Input records START

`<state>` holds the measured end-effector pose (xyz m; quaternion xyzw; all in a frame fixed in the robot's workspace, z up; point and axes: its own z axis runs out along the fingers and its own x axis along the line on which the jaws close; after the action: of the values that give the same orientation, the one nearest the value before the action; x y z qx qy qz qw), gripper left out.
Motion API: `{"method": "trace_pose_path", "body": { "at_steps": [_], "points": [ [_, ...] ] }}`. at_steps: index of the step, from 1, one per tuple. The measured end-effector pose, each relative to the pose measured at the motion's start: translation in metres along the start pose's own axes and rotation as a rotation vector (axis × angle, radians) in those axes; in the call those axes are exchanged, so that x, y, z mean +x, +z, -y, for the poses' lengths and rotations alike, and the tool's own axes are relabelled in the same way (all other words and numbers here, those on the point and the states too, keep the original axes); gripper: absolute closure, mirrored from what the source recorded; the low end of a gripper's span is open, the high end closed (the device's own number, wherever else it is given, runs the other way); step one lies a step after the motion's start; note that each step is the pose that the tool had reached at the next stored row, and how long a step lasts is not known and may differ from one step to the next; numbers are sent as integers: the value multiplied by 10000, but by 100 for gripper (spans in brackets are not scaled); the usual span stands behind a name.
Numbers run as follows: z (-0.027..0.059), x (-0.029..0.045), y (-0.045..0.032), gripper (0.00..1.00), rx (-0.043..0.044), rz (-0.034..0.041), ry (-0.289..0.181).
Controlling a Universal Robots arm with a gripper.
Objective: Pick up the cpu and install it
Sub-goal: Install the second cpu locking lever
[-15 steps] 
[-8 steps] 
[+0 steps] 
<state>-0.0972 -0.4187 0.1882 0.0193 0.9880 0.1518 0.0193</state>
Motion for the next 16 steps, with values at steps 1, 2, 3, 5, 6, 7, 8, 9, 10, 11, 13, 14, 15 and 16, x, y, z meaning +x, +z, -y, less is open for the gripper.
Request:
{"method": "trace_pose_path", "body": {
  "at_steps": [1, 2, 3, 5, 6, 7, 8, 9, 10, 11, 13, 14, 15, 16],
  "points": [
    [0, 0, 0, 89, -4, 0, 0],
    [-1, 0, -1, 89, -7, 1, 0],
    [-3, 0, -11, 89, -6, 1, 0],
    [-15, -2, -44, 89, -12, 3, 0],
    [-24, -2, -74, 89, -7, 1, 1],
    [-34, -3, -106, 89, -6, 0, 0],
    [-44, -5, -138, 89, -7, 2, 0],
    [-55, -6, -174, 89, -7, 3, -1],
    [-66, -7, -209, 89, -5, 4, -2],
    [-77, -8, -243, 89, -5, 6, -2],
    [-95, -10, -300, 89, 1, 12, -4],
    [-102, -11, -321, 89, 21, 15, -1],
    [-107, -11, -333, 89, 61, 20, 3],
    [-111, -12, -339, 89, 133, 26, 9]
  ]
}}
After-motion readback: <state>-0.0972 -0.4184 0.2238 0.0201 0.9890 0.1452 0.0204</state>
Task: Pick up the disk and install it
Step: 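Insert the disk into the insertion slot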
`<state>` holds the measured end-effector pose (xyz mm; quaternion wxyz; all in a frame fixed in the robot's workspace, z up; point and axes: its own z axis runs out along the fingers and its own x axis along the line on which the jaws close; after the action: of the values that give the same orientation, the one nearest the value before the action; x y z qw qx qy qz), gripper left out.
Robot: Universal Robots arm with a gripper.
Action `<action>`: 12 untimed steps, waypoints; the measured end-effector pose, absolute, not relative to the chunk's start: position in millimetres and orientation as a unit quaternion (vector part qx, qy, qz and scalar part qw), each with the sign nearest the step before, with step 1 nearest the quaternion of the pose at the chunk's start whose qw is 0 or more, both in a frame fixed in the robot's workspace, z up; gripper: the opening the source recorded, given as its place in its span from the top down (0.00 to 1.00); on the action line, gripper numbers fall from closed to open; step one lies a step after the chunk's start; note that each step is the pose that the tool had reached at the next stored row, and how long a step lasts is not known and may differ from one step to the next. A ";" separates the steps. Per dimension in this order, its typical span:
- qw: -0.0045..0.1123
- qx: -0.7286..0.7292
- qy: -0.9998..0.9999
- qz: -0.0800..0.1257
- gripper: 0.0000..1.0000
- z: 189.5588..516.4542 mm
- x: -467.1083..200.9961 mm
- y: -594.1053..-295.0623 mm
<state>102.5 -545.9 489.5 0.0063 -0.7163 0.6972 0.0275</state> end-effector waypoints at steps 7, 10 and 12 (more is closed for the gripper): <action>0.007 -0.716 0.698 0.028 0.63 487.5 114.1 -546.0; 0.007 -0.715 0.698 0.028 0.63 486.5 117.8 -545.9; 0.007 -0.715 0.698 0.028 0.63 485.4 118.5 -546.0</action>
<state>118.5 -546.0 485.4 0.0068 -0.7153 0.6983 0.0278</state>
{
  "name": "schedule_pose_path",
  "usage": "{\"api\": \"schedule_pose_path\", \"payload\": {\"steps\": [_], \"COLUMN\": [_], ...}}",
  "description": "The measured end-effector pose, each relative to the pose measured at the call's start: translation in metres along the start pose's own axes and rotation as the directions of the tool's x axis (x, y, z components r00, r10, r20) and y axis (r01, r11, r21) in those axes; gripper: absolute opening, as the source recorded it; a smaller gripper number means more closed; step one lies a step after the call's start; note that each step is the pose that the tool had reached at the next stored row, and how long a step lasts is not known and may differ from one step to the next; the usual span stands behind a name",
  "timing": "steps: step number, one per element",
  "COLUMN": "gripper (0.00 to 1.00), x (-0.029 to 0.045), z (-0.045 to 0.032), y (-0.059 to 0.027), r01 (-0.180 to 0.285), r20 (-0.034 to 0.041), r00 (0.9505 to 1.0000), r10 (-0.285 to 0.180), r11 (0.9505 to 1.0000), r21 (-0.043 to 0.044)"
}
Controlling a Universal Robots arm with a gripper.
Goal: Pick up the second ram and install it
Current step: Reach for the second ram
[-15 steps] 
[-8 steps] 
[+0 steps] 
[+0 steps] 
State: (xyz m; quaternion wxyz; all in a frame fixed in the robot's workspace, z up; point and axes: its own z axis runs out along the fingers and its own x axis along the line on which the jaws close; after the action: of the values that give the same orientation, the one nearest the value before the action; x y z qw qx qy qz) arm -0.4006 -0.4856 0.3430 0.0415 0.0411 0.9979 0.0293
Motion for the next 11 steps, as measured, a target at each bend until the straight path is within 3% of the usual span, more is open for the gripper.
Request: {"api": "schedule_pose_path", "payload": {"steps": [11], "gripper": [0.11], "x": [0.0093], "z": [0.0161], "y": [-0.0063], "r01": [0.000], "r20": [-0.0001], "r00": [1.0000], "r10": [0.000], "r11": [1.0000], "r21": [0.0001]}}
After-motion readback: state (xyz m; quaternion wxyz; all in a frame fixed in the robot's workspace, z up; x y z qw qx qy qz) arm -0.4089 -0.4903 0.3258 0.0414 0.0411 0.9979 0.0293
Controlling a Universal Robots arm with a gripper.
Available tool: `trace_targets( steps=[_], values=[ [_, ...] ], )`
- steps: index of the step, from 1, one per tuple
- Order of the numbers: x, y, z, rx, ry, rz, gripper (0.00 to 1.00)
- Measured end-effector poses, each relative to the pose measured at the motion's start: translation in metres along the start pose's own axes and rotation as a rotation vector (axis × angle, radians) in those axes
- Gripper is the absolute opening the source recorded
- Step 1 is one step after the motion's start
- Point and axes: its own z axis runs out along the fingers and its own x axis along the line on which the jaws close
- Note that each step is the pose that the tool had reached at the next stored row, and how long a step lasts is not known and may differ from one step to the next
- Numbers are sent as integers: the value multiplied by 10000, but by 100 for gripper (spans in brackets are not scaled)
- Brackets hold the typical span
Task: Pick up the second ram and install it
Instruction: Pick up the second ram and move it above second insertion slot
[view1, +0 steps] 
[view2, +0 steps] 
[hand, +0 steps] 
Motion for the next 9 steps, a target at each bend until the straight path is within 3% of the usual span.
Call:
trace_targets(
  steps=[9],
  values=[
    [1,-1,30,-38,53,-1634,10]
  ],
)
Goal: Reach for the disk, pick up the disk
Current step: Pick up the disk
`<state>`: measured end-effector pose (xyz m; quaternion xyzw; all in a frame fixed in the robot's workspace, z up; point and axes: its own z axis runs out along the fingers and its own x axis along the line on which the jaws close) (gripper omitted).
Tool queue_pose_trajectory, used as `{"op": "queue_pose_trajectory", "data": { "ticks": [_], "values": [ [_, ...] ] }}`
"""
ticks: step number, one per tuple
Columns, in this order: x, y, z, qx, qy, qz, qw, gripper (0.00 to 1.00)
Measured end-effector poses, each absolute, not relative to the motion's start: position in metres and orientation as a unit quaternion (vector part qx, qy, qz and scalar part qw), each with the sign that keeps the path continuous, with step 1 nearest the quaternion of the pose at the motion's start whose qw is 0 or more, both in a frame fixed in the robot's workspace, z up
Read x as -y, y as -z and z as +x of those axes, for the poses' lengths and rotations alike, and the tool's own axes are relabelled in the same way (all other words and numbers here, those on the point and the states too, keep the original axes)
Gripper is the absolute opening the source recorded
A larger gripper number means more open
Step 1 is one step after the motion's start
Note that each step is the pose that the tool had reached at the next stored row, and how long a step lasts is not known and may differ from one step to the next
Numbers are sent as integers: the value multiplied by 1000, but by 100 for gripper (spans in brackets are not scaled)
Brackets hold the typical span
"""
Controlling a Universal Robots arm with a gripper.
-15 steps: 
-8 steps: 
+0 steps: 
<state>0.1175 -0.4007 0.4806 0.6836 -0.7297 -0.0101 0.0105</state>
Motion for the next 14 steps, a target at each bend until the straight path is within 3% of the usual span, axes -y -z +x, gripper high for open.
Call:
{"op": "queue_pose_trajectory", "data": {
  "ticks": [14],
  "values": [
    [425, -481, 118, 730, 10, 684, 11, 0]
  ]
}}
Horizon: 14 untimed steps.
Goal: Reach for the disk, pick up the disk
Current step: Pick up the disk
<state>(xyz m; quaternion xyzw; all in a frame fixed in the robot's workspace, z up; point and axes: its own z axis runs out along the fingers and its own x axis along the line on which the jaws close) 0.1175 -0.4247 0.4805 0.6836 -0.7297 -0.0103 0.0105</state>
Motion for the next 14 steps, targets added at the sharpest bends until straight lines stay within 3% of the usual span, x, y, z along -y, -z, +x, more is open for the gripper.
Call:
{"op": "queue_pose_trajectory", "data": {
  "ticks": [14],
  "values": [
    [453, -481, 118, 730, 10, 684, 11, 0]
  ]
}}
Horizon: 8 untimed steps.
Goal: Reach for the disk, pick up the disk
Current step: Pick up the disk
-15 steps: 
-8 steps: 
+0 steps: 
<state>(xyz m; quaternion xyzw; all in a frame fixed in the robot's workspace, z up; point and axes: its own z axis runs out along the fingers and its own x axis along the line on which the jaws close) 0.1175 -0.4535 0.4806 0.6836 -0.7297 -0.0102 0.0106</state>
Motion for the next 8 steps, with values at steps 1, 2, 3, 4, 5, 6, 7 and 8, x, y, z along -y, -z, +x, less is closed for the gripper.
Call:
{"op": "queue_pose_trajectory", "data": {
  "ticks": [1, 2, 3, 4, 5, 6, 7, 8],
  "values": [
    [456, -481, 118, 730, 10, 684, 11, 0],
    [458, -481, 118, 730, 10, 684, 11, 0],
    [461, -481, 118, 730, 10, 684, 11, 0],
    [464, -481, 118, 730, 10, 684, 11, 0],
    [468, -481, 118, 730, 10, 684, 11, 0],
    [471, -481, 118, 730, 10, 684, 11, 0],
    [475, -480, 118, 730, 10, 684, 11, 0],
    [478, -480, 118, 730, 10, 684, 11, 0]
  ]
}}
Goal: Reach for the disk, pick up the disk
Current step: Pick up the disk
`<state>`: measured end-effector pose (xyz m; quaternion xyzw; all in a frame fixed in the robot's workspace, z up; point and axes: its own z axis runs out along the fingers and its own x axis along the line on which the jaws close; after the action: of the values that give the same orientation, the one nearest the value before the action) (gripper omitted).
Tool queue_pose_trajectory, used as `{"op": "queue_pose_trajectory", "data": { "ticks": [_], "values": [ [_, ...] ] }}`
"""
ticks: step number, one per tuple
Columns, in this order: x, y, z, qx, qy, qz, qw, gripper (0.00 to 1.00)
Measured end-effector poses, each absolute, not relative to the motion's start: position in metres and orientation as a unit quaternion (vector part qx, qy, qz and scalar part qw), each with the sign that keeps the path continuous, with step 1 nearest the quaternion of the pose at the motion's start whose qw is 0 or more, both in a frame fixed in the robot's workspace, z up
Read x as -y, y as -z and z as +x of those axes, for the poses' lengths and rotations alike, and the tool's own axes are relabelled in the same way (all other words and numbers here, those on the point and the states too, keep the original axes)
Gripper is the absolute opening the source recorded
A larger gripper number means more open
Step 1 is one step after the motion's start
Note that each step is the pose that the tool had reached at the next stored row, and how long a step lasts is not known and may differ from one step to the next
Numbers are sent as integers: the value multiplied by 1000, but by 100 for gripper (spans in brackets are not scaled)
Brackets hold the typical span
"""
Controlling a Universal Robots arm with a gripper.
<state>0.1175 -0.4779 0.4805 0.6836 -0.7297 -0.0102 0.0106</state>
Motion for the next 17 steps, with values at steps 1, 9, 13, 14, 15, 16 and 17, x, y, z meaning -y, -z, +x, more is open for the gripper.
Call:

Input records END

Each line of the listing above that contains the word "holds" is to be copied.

## Reply
`<state>` holds the measured end-effector pose (xyz m; quaternion xyzw; all in a frame fixed in the robot's workspace, z up; point and axes: its own z axis runs out along the fingers and its own x axis along the line on which the jaws close; after the action: of the values that give the same orientation, the one nearest the value before the action; x y z qx qy qz qw), gripper left out.
`<state>` holds the measured end-effector pose (xyz mm; quaternion wxyz; all in a frame fixed in the robot's workspace, z up; point and axes: its own z axis runs out along the fingers and its own x axis along the line on which the jaws close; after the action: of the values that give the same orientation, the one nearest the value before the action; x y z qw qx qy qz), gripper left out.

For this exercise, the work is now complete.